The Schurman Commission also known as the First Philippine Commission was established by United States President William McKinley on January 20, 1899, and tasked to study the situation in the Philippines and make recommendations on how the U.S should proceed after the sovereignty of the Philippines was ceded to the U.S. by Spain on December 10, 1898 following the Treaty of Paris of 1898.

Its final report was submitted on January 3, 1900, and recommended the establishment of a civil government having a bicameral legislature and being financially independent from the United States. The report also recommended the establishment of a system of public education.

On January 20, 1899, President McKinley appointed the First Philippine Commission (the Schurman Commission), a five-person group headed by Dr. Jacob Schurman, president of Cornell University, to investigate conditions in the islands and make recommendations. In the report that they issued to the president the following year, the commissioners acknowledged Filipino aspirations for independence. They declared, however, that the Philippines was not ready for it.

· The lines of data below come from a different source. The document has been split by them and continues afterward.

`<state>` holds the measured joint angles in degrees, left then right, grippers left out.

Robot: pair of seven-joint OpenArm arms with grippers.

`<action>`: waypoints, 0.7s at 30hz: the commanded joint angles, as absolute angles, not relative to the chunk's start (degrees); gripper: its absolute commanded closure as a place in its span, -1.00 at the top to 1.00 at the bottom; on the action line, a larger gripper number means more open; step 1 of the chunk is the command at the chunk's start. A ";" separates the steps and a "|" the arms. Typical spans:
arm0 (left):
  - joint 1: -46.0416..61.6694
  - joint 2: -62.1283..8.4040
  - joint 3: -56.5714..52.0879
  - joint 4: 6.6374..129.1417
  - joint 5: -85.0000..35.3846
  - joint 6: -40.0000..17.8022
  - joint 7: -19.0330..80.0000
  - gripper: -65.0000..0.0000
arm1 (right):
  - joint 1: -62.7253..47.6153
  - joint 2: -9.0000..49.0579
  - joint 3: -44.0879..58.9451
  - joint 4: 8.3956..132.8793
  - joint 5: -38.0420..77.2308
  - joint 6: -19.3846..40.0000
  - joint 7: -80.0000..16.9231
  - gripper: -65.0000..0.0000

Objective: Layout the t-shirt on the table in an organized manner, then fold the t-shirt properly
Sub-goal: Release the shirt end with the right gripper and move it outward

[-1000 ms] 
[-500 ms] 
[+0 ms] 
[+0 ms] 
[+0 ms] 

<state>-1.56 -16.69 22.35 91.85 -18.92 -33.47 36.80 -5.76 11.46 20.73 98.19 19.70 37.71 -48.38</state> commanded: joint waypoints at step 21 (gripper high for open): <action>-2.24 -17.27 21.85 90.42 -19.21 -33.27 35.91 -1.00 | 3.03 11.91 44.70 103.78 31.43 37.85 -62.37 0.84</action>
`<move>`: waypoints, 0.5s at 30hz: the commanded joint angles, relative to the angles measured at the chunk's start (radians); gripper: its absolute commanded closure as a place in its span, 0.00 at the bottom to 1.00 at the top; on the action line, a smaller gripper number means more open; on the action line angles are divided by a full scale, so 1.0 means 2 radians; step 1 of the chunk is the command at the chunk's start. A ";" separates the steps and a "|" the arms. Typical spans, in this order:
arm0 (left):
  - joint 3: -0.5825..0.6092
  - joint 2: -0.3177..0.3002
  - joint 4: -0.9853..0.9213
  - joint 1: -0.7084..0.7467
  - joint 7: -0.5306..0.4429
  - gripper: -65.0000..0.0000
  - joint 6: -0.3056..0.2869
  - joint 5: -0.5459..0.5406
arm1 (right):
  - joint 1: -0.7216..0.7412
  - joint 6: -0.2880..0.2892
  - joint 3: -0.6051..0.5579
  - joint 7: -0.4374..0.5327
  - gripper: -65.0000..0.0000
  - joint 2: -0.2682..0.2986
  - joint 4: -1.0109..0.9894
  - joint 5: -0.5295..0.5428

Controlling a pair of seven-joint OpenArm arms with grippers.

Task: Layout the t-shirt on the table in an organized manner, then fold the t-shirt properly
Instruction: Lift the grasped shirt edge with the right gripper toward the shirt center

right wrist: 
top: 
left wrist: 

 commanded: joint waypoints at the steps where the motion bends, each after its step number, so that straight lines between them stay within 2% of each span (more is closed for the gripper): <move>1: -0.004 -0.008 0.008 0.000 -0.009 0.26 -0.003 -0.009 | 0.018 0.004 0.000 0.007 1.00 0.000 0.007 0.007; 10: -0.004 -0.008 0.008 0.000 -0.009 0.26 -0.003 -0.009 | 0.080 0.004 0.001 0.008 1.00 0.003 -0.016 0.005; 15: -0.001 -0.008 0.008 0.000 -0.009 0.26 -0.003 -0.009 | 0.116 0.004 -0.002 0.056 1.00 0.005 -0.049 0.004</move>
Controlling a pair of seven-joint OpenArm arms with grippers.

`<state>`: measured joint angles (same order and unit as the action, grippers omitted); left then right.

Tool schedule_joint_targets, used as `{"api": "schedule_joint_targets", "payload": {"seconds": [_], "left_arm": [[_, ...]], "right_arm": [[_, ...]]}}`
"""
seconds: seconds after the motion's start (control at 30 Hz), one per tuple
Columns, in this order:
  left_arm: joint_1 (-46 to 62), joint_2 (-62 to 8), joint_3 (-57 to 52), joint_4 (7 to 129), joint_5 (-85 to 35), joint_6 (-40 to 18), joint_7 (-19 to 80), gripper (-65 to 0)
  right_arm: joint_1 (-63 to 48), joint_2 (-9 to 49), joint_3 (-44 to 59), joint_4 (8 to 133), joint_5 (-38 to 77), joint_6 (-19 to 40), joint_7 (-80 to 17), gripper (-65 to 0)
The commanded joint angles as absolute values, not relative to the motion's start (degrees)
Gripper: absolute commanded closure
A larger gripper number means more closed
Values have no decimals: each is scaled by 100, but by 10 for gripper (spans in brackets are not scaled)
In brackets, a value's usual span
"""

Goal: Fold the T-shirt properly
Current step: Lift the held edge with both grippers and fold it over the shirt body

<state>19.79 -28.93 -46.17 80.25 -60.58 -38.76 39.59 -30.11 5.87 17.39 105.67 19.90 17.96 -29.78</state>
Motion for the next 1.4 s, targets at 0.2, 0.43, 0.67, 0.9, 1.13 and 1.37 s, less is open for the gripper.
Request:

Specific recommendations included the establishment of civilian government as rapidly as possible (the American chief executive in the islands at that time was the military governor), including establishment of a bicameral legislature, autonomous governments on the provincial and municipal levels, and a system of free public elementary schools.

The three civilian members of the commission arrived in Manila on March 4, 1899, a month after the Battle of Manila which had begun armed conflict between U.S. forces and Filipino forces under Emilio Aguinaldo. General Otis viewed the arrival of his fellow commission members as an intrusion, and boycotted commission meetings. The commission spent a month meeting with Ilustrados who had deserted Aguinaldo's Malolos Republic government and studying the Malolos Constitution and other documents of Aguinaldo's revolutionary government. Meanwhile, with U.S. forces under Otis advancing northwards from Manila, the seat of Aguinaldo's revolutionary government had been moved from Malolos to new headquarters in San Isidro, Nueva Ecija. When Malolos fell at the end of March, it was moved further north to San Fernando, Pampanga.